Les textes, qu’il s’agisse de propositions ou de projets, vont ensuite faire des allers-retours entre les deux assemblées (on parle de « navette parlementaire ») jusqu’à ce qu’un texte identique soit voté de part et d’autre, après quoi la loi peut être promulguée, et entrer en vigueur à la date fixée par le législateur (ce peut être quasi immédiatement, ou parfois de longs mois plus tard).

2) Le dossier législatif de la loi “Sécurité globale”

Dans le cas qui nous occupe, le texte de cette future « Loi relative à la sécurité globale » est bien d’origine parlementaire, puisqu’il s’agit d’une proposition de loi (« Proposition de loi n°3527 relative à la sécurité globale ») déposée le 20 octobre 2020 par le député Jean-Michel FAUVERGUE (LREM).

Sa fiche sur le site de l’Assemblée nationale est accessible ici : http://www2.assemblee-nationale.fr/deputes/fiche/OMC_PA721702. Vous y trouverez notamment – au jour où j’écris cet article – différentes vidéos sur les auditions diverses à propos des « pratiques et doctrines de maintien de l’ordre », ce qui correspond aux travaux de la commission chargée d’examiner cette proposition de loi, lesquels se tiennent à distance, confinement oblige.

Vous pouvez accéder au dossier législatif complet sur le site officiel ici : http://www.assemblee-nationale.fr/dyn/15/dossiers/alt/securite_globale1. Cette page se mettra à jour au fil de l’évolution du processus législatif qui la concerne.

D’autres dispositions de la loi méritent à mon sens qu’on s’y attarde. Mais revenons à l’article 24.
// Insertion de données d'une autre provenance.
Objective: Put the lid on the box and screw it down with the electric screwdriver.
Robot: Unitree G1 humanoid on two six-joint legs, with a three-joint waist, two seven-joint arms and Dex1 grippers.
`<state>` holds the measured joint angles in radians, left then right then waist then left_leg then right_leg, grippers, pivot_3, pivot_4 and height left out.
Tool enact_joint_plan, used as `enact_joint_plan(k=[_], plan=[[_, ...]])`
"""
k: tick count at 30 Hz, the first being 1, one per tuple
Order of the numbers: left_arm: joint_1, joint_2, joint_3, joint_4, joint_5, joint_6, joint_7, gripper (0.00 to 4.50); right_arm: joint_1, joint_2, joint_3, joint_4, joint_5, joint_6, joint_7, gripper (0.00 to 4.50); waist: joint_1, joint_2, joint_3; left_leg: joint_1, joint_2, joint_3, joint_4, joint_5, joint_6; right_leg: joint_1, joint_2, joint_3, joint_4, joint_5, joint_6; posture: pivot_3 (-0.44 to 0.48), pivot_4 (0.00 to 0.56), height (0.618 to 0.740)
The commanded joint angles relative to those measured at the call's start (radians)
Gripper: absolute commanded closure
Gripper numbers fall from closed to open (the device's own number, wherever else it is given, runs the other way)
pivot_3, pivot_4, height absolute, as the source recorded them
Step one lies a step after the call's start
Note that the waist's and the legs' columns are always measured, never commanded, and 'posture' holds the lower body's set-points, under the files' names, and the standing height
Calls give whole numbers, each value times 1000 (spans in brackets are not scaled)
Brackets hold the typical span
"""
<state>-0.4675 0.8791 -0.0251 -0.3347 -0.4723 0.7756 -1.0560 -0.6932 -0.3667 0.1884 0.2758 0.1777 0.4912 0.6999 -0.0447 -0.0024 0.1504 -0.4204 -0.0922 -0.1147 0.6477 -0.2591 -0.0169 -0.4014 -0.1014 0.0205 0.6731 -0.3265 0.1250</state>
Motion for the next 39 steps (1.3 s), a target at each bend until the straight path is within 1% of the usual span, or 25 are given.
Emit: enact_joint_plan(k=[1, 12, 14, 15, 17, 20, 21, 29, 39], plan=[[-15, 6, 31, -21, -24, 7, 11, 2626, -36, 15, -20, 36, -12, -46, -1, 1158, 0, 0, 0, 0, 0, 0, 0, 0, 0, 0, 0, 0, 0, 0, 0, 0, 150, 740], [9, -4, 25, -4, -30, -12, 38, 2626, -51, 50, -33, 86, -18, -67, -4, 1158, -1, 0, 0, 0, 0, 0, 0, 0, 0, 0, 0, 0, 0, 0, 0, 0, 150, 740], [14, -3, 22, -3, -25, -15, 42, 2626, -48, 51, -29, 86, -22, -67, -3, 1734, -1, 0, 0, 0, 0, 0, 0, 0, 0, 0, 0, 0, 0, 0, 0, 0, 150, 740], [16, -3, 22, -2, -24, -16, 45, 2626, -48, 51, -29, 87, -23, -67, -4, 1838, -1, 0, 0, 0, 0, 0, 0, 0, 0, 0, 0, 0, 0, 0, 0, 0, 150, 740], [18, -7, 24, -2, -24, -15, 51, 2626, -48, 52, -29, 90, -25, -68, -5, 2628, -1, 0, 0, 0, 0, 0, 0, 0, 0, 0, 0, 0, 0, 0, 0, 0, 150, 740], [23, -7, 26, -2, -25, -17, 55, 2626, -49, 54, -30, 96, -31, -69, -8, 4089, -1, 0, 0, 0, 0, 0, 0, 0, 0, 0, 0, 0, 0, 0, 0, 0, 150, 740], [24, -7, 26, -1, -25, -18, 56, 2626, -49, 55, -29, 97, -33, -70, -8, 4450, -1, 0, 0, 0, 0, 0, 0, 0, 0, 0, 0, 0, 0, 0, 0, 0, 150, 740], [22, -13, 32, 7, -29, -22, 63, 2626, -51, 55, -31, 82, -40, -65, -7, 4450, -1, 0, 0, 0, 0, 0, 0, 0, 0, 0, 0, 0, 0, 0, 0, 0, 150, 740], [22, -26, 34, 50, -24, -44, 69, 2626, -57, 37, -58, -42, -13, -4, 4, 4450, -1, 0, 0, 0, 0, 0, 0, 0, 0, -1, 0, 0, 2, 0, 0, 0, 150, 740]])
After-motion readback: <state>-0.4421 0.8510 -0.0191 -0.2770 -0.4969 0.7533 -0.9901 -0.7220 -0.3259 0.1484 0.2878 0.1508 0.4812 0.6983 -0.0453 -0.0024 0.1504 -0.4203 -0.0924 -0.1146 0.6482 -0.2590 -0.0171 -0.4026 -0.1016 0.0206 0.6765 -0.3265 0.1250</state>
Voici quelques étapes de la chronologie :

. 20 octobre 2020 : Dépôt de la proposition de loi par le député Fauvergue

. 3 novembre 2020 : Le Défenseur des droits (en fait pour l’instant LA DéfenseurE des droits – https://www.defenseurdesdroits.fr/fr/institution/organisation/defenseur), rend un avis très défavorable sur cette proposition de loi de façon générale, et indique dans son avis, à propos de l’article 24 :

Selon elle, l’article 24 présente un triple risque :

. L’atteinte au principe de légalité des délits et des peines (car il s’agit ici de réprimer l’INTENTION dans laquelle une diffusion intervient)

. Le risque d’obstacle au contrôle des forces de sécurité

. Le risque d’atteinte aux libertés d’information et de communication

La Défenseure des droits souligne déjà que d’autres dispositions légales existantes permettent de protéger les policiers. Ceci est mon résumé du rapport, mais je vous invite (et incite) à lire l’avis complet. Ce qui concerne l’article 24 de la proposition de loi est en pages 4 à 6 (haut de page) de l’avis accessible en ligne ICI.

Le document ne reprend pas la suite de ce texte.